Le système d’exploitation qui envoie des ordres à une voiture électrique en est en quelque sorte le cerveau, la batterie est le cœur qui envoie de l’énergie aux parties motrices, et l’essieu électrique, la partie motrice, peut être considéré comme correspondant aux membres. Puisque les deux constructeurs vont collaborer pour les fondements liés aux performances de base, les deux PDG n’avaient pas nié lors de la conférence de presse d’août dernier la possibilité que cette collaboration évolue en participation croisée.

Nissan et Honda ont entrepris les négociations en créant six groupes de travail, mais dès octobre, selon des sources internes aux deux entreprises, la rapide détérioration des résultats de Nissan aurait causé l’arrêt des discussions en vue du rapprochement, la priorité étant donnée aux mesures à prendre pour surmonter le problème. Selon les mêmes sources, des voix se feraient désormais entendre au sein de Honda pour questionner la profitabilité d’une association avec Nissan.

Cette détérioration est devenue apparente le 7 novembre dernier, jour de l’annonce de Nissan des résultats pour la période avril/septembre 2024. Son bénéfice net serait tombé à 19,2 milliards de yens (120 millions d’euros), 94 % de moins que sur la même période de 2023. Le recul des ventes dans les principaux marchés du constructeur, Japon, Amérique du Nord et Chine, a rendu excédentaire ses capacités de production, ce qui est la principale cause de ce recul des résultats.

Si Nissan peine à vendre dans ses principaux marchés, c’est parce que le constructeur n’arrive plus à lancer des voitures ayant des qualités commerciales qui les rendent plus attractives que celles de la concurrence, car depuis l’époque où Carlos Ghosn dirigeait l’entreprise, les investissements en développement ont subi des réductions. Nissan a dû par conséquent se lancer dans une baisse des prix, qui a entraîné une dégradation significative de sa rentabilité.
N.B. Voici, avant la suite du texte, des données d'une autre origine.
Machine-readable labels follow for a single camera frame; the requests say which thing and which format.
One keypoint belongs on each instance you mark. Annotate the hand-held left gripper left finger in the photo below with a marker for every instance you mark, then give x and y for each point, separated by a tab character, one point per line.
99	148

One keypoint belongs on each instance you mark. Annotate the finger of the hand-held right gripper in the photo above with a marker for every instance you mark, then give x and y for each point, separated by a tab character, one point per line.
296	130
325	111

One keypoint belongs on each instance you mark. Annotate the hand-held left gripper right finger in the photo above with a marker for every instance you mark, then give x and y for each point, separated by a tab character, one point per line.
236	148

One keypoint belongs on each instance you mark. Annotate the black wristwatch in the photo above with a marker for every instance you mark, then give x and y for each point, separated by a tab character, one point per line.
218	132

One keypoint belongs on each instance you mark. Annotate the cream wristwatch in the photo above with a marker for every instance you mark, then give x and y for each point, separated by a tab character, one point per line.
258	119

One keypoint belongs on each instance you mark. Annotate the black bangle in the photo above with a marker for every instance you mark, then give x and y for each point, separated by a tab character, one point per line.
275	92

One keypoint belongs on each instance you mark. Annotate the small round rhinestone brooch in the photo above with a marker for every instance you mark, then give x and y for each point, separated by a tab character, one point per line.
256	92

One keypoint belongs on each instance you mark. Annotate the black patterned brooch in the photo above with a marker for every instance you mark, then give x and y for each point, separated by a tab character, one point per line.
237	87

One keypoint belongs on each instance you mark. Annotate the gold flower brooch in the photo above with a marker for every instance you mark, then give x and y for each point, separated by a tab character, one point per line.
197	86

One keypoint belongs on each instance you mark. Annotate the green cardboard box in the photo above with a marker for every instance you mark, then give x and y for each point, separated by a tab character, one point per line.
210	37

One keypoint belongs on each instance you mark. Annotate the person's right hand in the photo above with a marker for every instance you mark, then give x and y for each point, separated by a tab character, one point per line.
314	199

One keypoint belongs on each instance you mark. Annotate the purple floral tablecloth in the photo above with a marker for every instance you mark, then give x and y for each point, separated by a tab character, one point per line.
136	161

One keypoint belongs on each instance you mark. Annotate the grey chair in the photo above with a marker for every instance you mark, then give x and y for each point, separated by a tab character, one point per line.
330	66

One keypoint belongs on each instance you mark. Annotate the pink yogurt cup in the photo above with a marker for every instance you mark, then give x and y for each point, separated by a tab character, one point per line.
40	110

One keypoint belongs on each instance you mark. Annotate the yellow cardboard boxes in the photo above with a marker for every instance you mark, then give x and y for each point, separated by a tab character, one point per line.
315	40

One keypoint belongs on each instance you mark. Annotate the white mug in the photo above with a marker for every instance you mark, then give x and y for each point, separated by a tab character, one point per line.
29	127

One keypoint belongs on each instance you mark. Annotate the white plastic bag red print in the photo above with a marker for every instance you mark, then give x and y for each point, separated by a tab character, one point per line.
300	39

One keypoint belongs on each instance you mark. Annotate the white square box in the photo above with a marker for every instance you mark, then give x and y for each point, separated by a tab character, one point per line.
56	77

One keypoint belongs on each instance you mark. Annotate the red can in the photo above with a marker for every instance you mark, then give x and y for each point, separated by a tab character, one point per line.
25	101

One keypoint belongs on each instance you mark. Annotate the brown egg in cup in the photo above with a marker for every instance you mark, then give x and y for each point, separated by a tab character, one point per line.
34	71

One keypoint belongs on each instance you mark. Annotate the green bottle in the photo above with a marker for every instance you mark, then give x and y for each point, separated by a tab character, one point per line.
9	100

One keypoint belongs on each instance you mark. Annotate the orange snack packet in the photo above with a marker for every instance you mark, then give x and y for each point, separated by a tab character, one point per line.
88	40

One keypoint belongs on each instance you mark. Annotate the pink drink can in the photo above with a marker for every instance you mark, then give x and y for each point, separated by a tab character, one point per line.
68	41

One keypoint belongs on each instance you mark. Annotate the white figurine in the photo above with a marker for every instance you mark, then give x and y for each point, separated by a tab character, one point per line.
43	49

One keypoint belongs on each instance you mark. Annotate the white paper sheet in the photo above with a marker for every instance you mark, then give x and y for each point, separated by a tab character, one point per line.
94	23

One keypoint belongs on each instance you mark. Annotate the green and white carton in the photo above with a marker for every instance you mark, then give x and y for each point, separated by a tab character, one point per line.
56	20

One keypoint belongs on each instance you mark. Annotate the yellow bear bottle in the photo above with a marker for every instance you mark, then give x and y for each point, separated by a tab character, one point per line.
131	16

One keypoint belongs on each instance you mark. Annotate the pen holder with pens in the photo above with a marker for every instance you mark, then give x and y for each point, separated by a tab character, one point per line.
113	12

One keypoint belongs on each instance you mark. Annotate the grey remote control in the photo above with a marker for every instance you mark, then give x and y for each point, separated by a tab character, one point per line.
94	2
Uchida Makoto, le PDG de Nissan, avait expliqué au moment de la présentation des résultats en novembre que le constructeur n’avait pas de modèle de voiture qui rapportait. Il avait indiqué qu’en conséquence Nissan réduirait ses effectifs totaux de 7 %, soit 9 000 personnes, et diminuerait sa capacité de production de 20 %. Comme le coût des réformes structurelles sera comptabilisé en pertes extraordinaires, le bénéfice net pour la période apparaît dans les prévisions de résultats pour l’année comme « à définir », et il semble de plus en plus vraisemblable qu’il soit négatif. C’est probablement pour cette raison que les négociations entre les deux constructeurs semblent à l’arrêt pour l’instant.
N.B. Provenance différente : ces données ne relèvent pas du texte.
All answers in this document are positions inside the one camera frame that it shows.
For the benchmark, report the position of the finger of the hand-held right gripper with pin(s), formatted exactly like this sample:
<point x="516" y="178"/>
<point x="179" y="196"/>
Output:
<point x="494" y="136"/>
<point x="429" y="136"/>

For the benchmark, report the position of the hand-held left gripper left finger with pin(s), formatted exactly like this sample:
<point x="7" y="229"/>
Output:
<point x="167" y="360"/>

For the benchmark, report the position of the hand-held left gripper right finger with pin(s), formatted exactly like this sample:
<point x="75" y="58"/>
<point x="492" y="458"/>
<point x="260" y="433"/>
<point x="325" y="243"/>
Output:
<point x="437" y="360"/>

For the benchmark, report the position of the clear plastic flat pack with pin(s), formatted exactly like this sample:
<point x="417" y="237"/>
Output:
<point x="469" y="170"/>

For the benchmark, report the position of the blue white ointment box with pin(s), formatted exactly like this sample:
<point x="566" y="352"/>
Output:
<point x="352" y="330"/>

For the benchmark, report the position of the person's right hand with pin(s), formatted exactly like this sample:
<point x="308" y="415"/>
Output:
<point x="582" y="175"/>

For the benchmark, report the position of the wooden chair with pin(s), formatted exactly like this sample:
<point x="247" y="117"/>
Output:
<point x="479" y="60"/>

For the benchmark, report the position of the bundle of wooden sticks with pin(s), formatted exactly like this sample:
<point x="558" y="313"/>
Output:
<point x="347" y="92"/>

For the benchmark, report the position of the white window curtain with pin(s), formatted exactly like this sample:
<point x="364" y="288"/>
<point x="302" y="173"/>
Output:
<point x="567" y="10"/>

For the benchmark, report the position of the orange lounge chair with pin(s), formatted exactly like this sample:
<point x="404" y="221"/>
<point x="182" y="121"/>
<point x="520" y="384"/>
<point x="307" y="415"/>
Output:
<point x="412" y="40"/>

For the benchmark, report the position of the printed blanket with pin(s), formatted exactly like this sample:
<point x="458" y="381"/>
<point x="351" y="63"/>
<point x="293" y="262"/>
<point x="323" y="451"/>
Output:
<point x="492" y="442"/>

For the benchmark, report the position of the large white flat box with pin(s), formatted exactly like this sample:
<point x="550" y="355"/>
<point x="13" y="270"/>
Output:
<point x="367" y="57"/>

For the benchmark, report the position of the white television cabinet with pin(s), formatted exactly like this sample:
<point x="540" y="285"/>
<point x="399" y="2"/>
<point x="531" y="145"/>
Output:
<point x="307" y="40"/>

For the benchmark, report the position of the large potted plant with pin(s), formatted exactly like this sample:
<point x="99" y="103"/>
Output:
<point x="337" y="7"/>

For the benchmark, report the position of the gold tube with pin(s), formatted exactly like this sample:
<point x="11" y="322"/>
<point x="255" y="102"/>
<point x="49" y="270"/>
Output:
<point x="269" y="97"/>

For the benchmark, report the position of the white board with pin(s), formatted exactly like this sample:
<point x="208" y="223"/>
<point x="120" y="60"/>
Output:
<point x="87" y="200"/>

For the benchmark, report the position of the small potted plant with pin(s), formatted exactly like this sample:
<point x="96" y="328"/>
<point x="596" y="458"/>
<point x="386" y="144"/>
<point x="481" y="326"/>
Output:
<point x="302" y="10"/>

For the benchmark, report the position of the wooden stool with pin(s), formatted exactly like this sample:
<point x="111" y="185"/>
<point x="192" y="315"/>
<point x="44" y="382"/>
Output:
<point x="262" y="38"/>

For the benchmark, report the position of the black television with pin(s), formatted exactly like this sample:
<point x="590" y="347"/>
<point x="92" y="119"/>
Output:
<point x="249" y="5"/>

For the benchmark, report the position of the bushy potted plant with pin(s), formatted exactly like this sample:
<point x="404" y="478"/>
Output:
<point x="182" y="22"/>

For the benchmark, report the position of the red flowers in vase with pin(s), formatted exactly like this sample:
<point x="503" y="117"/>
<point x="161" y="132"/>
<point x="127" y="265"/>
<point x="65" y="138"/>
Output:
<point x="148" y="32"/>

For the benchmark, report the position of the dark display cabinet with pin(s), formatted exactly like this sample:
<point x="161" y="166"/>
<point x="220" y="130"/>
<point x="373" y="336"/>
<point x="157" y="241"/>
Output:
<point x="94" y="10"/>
La raison qui explique l’initiative de Hon Hai

Mais les négociations en vue d’une participation croisée ont progressé malgré cette détérioration. L’influence d’une tierce partie aurait joué un rôle décisif à cet égard. En effet, à peu près au moment où les résultats de Nissan ont commencé à se dégrader, Hon Hai Technology Group, le grand sous-traitant taïwanais d’électronique (aussi appelé Foxconn Technology), a commencé, sous les ordres de Young Liu, son PDG, à sonder la principale banque de Nissan (Mizuho Bank), ainsi que le ministère japonais de l’Économie, du Commerce et de l’Industrie sur la possibilité de racheter Nissan. Hon Hai est connu pour avoir acquis Sharp en 2016.

Il semble que c’est parce que Nissan et Honda ont deviné ce que Hon Hai comptait faire qu’ils ont accéléré le début des discussions en vue d’une fusion. Une semaine avant que leur début soit annoncé, les médias de Taïwan ont rapporté que Seki Jun, un ancien de Nissan qui est le directeur de la stratégie des activités de Hon Hai en matière de véhicules électriques, s’est rendu en France pour explorer la vente par Renault des actions de Nissan que le constructeur français détient.

Ces mouvements de Hon Hai sont fortement liés à des changements structuraux du secteur automobile. Avant de les expliquer, il convient de présenter ce qu’est Hon Hai.

Hon Hai est, avec TSMC, l’un des plus grands fabricants de semi-conducteurs, une entreprise de dimension internationale représentative de Taïwan. L’entreprise est connue pour avoir fabriqué les iPhone de l’américain Apple, dans une EMS, Electric Manufacturing Service, c’est-à-dire un sous-traitant fabriquant des produits électroniques.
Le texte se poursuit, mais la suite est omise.